Technique au coude (pression profonde)
🔹 Indications :
- Muscle épais ou très contracté
- Traitement plus profond et prolongé
🧾 Procédure :
- Le patient est allongé sur le côté, hanche affectée en légère flexion et rotation interne pour allonger le piriforme.
- Le thérapeute utilise son coude fléchi à 90°, avec l’avant-bras relâché, comme outil de pression.
- La pression est appliquée lentement sur le point sensible en modulant l’intensité pour éviter la douleur vive.
- Le coude reste stable et perpendiculaire à la zone traitée pour éviter tout cisaillement.
- Maintien pendant 90 secondes, jusqu’à relâchement palpé ou diminution de la douleur signalée par le patient.
- Relâcher progressivement et réévaluer.
⚠️ Précautions
- Ne pas dépasser le seuil de tolérance douloureuse : la pression doit provoquer une sensation de douleur « supportable » mais jamais insoutenable.
- Éviter les structures neurovasculaires adjacentes, notamment si une variation anatomique du nerf sciatique est suspectée.
- Surveiller les réactions post-traitement (courbatures possibles dans les 24–48h).
✅ Résultats attendus
- Diminution immédiate ou progressive de la douleur fessière
- Amélioration de la rotation externe de hanche et de la flexibilité
- Soulagement des symptômes neurologiques associés à une compression sciatique légè
Strain Counterstrain : Détente Douce du Piriforme
La technique de Strain Counterstrain (SCS) est une approche ostéopathique douce visant à réduire la douleur musculaire en repositionnant passivement le corps dans une posture de confort maximal.
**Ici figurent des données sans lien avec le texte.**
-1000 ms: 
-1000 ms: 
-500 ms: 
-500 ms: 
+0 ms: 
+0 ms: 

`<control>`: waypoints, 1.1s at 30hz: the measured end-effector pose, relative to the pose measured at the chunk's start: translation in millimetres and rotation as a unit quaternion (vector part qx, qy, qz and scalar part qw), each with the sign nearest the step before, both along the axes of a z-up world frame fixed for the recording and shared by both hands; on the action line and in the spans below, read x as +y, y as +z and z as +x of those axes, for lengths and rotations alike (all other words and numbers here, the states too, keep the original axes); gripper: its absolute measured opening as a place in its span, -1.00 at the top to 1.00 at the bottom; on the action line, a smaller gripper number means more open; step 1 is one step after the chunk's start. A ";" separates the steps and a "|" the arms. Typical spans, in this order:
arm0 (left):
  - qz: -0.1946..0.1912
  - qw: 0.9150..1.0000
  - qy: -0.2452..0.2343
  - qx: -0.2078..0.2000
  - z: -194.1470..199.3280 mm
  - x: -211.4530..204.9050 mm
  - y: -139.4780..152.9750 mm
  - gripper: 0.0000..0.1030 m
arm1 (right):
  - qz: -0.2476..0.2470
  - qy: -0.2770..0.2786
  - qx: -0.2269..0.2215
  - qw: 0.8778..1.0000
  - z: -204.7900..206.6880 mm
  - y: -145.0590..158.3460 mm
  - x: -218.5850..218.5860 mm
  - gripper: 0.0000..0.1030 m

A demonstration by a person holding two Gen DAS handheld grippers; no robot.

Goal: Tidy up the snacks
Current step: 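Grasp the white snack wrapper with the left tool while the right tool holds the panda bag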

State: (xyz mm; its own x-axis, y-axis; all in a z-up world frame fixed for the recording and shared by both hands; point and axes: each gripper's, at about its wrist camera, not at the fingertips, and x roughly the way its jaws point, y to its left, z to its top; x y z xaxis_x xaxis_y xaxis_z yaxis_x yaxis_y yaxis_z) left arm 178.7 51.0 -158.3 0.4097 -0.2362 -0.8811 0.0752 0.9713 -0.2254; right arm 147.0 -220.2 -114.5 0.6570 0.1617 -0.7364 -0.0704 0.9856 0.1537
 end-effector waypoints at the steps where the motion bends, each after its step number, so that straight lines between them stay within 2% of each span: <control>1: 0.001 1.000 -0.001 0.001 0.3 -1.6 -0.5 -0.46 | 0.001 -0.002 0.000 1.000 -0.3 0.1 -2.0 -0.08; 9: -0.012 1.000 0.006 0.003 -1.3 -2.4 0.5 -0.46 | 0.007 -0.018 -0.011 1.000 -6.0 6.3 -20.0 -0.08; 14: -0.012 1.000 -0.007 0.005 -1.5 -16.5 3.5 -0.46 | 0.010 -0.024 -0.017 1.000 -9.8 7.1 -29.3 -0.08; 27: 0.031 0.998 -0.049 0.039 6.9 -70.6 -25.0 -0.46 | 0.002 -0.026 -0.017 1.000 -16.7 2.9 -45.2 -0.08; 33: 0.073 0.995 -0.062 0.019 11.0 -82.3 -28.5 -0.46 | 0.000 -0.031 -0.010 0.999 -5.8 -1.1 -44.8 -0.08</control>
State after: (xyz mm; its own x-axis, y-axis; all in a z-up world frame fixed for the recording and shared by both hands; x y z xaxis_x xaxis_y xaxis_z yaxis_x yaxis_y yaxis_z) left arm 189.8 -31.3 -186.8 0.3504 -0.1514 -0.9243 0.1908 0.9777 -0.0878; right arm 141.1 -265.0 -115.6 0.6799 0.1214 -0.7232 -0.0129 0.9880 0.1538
Cette méthode est particulièrement efficace pour traiter les points sensibles dans le muscle piriforme, souvent impliqué dans les douleurs fessières et sciatiques.
Installation du patient
- Allongez le patient en position couchée sur le ventre (décubitus ventral).
- Le praticien se positionne du même côté que le piriforme affecté.
🔎 Localisation du point sensible
- Palpez le muscle piriforme pour identifier un point de sensibilité maximale (point gâchette).
- Ce point se situe généralement 2 à 3 pouces en dedans et légèrement céphalique par rapport au grand trochanter.
🦵 Positionnement thérapeutique
- Le praticien suspend la jambe du patient au bord de la table.
- Il fléchit passivement la hanche jusqu’à environ 135°, puis effectue :
- une abduction (écartement latéral de la cuisse),
- une rotation externe de la hanche, 👉 jusqu’à ce que la douleur au point sensible diminue d’au moins 70 % (critère de relâchement optimal).
⏱️ Maintien et retour
- Maintenir cette position de relâchement pendant 90 secondes ⏳.
- Ramener lentement la jambe en position neutre sans mouvement brusque.
🔁 Évaluation finale
- Rechercher de nouveau le point sensible et réévaluer la douleur.
- S’il persiste, une nouvelle séance ou un ajustement de position peut être nécessaire.